■ **Exercise instructions**:
Each record is to be transcribed in full and exactly.

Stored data
=-=-=-=-=

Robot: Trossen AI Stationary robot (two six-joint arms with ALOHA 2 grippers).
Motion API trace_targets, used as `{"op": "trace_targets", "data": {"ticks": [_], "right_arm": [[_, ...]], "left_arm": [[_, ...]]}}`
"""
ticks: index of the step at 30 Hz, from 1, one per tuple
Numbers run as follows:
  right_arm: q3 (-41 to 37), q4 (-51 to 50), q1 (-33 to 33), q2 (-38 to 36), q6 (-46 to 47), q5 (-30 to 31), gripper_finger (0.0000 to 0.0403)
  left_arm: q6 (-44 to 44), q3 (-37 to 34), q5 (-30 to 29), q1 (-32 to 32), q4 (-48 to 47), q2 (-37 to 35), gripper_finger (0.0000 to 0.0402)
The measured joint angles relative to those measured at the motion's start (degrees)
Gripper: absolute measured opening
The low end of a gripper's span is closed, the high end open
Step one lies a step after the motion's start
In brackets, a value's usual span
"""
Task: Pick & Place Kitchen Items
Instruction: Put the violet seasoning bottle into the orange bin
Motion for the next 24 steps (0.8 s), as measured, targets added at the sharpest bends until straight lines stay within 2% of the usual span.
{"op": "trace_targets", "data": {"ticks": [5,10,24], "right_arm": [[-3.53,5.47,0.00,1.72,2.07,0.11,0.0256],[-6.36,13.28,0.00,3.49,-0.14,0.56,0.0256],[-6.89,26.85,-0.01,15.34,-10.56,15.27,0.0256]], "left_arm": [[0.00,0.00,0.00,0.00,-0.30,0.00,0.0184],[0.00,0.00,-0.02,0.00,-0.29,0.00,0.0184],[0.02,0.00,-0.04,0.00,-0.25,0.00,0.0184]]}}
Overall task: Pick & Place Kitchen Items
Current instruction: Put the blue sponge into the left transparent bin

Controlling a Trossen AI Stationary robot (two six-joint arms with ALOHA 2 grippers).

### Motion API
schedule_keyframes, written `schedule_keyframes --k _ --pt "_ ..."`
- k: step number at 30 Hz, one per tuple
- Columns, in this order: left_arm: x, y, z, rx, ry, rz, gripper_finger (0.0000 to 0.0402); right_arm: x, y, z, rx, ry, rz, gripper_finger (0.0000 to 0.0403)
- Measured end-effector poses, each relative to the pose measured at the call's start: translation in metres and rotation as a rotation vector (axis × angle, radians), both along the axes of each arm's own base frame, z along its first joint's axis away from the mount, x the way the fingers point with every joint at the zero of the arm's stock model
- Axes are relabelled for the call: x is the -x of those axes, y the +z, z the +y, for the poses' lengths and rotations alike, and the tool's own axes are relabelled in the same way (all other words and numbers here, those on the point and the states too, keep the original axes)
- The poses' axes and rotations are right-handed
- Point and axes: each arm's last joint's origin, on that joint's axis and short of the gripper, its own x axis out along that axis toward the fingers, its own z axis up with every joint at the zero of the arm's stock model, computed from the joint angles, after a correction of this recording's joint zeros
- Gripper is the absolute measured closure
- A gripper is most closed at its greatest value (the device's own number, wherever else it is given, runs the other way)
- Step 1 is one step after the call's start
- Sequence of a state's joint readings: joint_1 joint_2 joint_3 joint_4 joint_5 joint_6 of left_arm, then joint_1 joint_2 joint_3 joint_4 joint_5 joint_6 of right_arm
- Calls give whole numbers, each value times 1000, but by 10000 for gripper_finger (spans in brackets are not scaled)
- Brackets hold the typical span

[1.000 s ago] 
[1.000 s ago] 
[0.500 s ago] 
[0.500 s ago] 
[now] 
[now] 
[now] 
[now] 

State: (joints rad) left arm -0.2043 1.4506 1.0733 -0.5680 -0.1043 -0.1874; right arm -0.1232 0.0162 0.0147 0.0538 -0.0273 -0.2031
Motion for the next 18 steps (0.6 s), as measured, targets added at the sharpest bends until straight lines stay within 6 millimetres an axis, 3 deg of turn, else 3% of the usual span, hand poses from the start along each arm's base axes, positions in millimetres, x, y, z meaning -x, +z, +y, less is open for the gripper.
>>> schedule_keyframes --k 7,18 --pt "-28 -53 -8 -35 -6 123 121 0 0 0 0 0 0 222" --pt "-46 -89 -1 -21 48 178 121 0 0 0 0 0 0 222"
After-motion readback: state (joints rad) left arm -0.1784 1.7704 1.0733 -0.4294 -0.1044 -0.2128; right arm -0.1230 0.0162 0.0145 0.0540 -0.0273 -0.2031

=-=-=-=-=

■ **Written reply**:
Robot: Trossen AI Stationary robot (two six-joint arms with ALOHA 2 grippers).
Motion API trace_targets, used as `{"op": "trace_targets", "data": {"ticks": [_], "right_arm": [[_, ...]], "left_arm": [[_, ...]]}}`
"""
ticks: index of the step at 30 Hz, from 1, one per tuple
Numbers run as follows:
  right_arm: q3 (-41 to 37), q4 (-51 to 50), q1 (-33 to 33), q2 (-38 to 36), q6 (-46 to 47), q5 (-30 to 31), gripper_finger (0.0000 to 0.0403)
  left_arm: q6 (-44 to 44), q3 (-37 to 34), q5 (-30 to 29), q1 (-32 to 32), q4 (-48 to 47), q2 (-37 to 35), gripper_finger (0.0000 to 0.0402)
The measured joint angles relative to those measured at the motion's start (degrees)
Gripper: absolute measured opening
The low end of a gripper's span is closed, the high end open
Step one lies a step after the motion's start
In brackets, a value's usual span
"""
Task: Pick & Place Kitchen Items
Instruction: Put the violet seasoning bottle into the orange bin
Motion for the next 24 steps (0.8 s), as measured, targets added at the sharpest bends until straight lines stay within 2% of the usual span.
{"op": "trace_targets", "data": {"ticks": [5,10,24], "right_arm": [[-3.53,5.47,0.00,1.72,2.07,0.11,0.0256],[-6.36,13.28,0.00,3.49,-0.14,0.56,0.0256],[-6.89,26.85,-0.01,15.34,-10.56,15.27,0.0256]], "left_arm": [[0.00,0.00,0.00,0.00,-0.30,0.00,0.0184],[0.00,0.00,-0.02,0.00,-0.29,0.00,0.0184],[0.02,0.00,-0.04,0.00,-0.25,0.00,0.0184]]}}
Overall task: Pick & Place Kitchen Items
Current instruction: Put the blue sponge into the left transparent bin

Controlling a Trossen AI Stationary robot (two six-joint arms with ALOHA 2 grippers).

### Motion API
schedule_keyframes, written `schedule_keyframes --k _ --pt "_ ..."`
- k: step number at 30 Hz, one per tuple
- Columns, in this order: left_arm: x, y, z, rx, ry, rz, gripper_finger (0.0000 to 0.0402); right_arm: x, y, z, rx, ry, rz, gripper_finger (0.0000 to 0.0403)
- Measured end-effector poses, each relative to the pose measured at the call's start: translation in metres and rotation as a rotation vector (axis × angle, radians), both along the axes of each arm's own base frame, z along its first joint's axis away from the mount, x the way the fingers point with every joint at the zero of the arm's stock model
- Axes are relabelled for the call: x is the -x of those axes, y the +z, z the +y, for the poses' lengths and rotations alike, and the tool's own axes are relabelled in the same way (all other words and numbers here, those on the point and the states too, keep the original axes)
- The poses' axes and rotations are right-handed
- Point and axes: each arm's last joint's origin, on that joint's axis and short of the gripper, its own x axis out along that axis toward the fingers, its own z axis up with every joint at the zero of the arm's stock model, computed from the joint angles, after a correction of this recording's joint zeros
- Gripper is the absolute measured closure
- A gripper is most closed at its greatest value (the device's own number, wherever else it is given, runs the other way)
- Step 1 is one step after the call's start
- Sequence of a state's joint readings: joint_1 joint_2 joint_3 joint_4 joint_5 joint_6 of left_arm, then joint_1 joint_2 joint_3 joint_4 joint_5 joint_6 of right_arm
- Calls give whole numbers, each value times 1000, but by 10000 for gripper_finger (spans in brackets are not scaled)
- Brackets hold the typical span

[1.000 s ago] 
[1.000 s ago] 
[0.500 s ago] 
[0.500 s ago] 
[now] 
[now] 
[now] 
[now] 

State: (joints rad) left arm -0.2043 1.4506 1.0733 -0.5680 -0.1043 -0.1874; right arm -0.1232 0.0162 0.0147 0.0538 -0.0273 -0.2031
Motion for the next 18 steps (0.6 s), as measured, targets added at the sharpest bends until straight lines stay within 6 millimetres an axis, 3 deg of turn, else 3% of the usual span, hand poses from the start along each arm's base axes, positions in millimetres, x, y, z meaning -x, +z, +y, less is open for the gripper.
>>> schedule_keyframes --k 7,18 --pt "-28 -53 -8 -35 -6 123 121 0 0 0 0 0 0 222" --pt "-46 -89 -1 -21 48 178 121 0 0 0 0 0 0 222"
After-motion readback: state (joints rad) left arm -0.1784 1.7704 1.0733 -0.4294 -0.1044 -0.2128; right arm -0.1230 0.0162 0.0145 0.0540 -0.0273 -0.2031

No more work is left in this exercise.